Retype the range from the line holding "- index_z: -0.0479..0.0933" to the last line of the listing, inclusive, exactly as it appears and with nothing else.
*** Opening of Collected data ***
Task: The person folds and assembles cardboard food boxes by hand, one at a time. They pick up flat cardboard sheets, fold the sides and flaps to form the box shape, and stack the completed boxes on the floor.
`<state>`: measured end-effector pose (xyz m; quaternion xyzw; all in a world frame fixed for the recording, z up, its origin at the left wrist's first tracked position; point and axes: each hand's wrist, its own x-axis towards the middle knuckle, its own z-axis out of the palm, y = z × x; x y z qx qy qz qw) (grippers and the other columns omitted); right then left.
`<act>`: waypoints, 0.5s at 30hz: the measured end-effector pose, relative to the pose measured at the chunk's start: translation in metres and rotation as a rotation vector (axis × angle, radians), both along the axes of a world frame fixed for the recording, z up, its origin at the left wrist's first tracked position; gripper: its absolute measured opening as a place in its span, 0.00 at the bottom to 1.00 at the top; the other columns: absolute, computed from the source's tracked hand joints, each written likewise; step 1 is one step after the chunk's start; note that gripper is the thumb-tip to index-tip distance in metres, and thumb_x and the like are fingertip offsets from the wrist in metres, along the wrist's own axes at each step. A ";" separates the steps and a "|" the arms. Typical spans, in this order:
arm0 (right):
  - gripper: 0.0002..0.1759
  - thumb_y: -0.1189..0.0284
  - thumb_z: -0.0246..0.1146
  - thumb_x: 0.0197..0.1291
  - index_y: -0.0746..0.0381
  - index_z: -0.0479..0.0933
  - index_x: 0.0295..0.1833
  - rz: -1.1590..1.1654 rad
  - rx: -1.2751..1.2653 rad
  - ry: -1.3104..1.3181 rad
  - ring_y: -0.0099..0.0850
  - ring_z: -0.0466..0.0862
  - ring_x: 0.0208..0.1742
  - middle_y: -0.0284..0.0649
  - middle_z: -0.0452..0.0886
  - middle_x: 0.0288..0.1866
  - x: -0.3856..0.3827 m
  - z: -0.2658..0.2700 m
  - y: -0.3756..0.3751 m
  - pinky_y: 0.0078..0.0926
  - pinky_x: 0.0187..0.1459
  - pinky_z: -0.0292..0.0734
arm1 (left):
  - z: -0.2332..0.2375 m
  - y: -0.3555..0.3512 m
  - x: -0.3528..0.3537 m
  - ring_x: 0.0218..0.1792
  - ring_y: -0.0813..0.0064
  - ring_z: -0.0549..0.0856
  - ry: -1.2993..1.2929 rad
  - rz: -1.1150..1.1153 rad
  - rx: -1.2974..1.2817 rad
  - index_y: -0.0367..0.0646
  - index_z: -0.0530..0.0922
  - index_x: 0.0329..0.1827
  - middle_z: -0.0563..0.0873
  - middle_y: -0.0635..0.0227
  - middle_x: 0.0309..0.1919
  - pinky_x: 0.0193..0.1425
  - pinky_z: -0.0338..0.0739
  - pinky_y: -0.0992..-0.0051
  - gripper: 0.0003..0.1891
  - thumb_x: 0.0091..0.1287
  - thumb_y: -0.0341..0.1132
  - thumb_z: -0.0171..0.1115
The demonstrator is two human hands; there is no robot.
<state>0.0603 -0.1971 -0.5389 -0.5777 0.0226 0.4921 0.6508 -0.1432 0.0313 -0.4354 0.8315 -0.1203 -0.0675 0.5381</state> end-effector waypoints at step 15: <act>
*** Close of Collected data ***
Task result:
  - index_z: -0.0479..0.0933
  - index_x: 0.0295..0.1833
  - rz: -1.1590..1.1654 rad
  - rx: -1.2751..1.2653 rad
  - ry: -1.3104..1.3181 rad
  - ring_y: -0.0099..0.0850
  - ring_z: -0.0466..0.0862
  - ring_x: 0.0208..0.1742
  - middle_y: -0.0284..0.0649
  - middle_z: -0.0452..0.0886
  - middle_x: 0.0288..0.1866
  - x: -0.3856..0.3827 m
  - z: -0.2658..0.2700 m
  - y: -0.3756..0.3751 m
  - pinky_y: 0.0078..0.0926
  - pinky_x: 0.0187..0.1459
  - pinky_z: -0.0292..0.0734
arm1 (left):
  - z: -0.2332..0.2375 m
  - y: -0.3555..0.3512 m
  - x: -0.3528..0.3537 m
  - ring_x: 0.0218..0.1792
  - ring_y: -0.0813..0.0064
  - ring_z: -0.0549..0.0856
  - ry: -1.2993..1.2929 rad
  - rz: -1.1150..1.1153 rad
  - rx: -1.2974..1.2817 rad
  - index_y: -0.0367..0.0646
  - index_z: -0.0530..0.0922
  - index_x: 0.0329..0.1827
  - middle_z: -0.0563..0.0873
  - middle_y: -0.0635..0.0227
  - middle_x: 0.0309..0.1919
  - pinky_x: 0.0193..0.1425
  - pinky_z: -0.0338..0.0739
  - pinky_y: -0.0992..-0.0051
  - gripper: 0.0003..0.1891
  - thumb_x: 0.0091..0.1287
  - thumb_y: -0.0341..0.1132
  - thumb_z: -0.0171..0.1115
The demonstrator is two human hands; there is no robot.
<state>0.0603 -0.1971 -0.5389 -0.5777 0.0226 0.4921 0.6508 -0.1432 0.0313 -0.4354 0.8315 -0.1203 -0.0675 0.5381</state> end-effector waypoints at step 15: <act>

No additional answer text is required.